## About this exercise
Go through the material below and copy each line exactly.

## Data extract
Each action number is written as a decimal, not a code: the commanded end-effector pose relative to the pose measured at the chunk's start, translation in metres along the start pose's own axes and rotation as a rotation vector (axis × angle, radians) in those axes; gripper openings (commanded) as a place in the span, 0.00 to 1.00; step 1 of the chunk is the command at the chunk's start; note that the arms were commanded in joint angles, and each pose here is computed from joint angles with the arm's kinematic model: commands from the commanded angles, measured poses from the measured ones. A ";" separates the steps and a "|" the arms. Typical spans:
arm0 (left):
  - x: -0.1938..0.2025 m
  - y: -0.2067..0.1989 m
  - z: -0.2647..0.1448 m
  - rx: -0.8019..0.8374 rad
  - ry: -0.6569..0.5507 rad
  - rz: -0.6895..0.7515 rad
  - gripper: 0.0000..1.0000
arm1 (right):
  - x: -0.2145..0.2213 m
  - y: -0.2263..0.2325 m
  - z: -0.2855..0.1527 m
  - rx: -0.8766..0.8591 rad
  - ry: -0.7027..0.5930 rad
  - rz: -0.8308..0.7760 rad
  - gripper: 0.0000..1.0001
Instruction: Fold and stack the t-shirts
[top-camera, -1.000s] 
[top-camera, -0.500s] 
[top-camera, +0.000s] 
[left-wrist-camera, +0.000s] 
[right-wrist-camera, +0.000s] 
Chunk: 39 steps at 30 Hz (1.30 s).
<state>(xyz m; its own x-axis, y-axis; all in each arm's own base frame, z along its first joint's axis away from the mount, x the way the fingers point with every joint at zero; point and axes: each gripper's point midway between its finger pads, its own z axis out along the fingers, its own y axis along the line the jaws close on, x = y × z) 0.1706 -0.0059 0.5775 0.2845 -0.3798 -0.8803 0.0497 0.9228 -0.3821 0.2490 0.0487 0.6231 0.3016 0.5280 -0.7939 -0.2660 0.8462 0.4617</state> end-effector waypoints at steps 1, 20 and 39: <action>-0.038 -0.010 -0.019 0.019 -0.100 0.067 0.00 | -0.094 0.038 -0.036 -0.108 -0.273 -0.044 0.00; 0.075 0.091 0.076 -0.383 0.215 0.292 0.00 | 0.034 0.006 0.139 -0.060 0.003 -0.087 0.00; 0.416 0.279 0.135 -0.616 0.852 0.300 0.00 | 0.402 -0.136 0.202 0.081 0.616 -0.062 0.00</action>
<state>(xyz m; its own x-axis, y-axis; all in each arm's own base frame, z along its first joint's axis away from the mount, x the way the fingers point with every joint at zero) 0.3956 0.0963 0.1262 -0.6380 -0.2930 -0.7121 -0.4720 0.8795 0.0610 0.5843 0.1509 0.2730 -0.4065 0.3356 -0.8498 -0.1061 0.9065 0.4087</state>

## Answer to the exercise
Each action number is written as a decimal, not a code: the commanded end-effector pose relative to the pose measured at the chunk's start, translation in metres along the start pose's own axes and rotation as a rotation vector (axis × angle, radians) in those axes; gripper openings (commanded) as a place in the span, 0.00 to 1.00; step 1 of the chunk is the command at the chunk's start; note that the arms were commanded in joint angles, and each pose here is computed from joint angles with the arm's kinematic model: commands from the commanded angles, measured poses from the measured ones. A ";" separates the steps and a "|" the arms. Typical spans:
arm0 (left):
  - x: -0.1938..0.2025 m
  - y: -0.2067..0.1989 m
  - z: -0.2647..0.1448 m
  - rx: -0.8019..0.8374 rad
  - ry: -0.6569..0.5507 rad
  - rz: -0.6895..0.7515 rad
  - gripper: 0.0000..1.0000
arm1 (right):
  - x: -0.2145..0.2213 m
  - y: -0.2263..0.2325 m
  - z: -0.2855..0.1527 m
  - rx: -0.8766..0.8591 rad
  - ry: -0.7027..0.5930 rad
  - rz: -0.8308..0.7760 rad
  - gripper: 0.0000..1.0001
Instruction: Fold and stack the t-shirts
[top-camera, -1.000s] 
[top-camera, -0.500s] 
[top-camera, +0.000s] 
[left-wrist-camera, +0.000s] 
[right-wrist-camera, +0.000s] 
Chunk: 39 steps at 30 Hz (1.30 s).
<state>(xyz m; its own x-axis, y-axis; all in each arm's own base frame, z along its first joint's axis away from the mount, x the way the fingers point with every joint at zero; point and axes: each gripper's point midway between its finger pads, its own z axis out along the fingers, its own y axis along the line the jaws close on, x = y × z) 0.1706 -0.0059 0.5775 0.2845 -0.3798 -0.8803 0.0497 0.9228 -0.3821 0.2490 0.0487 0.6231 0.3016 0.5280 -0.7939 -0.2660 0.8462 0.4617</state> end-effector waypoints at steps 1, 20 and 39: <action>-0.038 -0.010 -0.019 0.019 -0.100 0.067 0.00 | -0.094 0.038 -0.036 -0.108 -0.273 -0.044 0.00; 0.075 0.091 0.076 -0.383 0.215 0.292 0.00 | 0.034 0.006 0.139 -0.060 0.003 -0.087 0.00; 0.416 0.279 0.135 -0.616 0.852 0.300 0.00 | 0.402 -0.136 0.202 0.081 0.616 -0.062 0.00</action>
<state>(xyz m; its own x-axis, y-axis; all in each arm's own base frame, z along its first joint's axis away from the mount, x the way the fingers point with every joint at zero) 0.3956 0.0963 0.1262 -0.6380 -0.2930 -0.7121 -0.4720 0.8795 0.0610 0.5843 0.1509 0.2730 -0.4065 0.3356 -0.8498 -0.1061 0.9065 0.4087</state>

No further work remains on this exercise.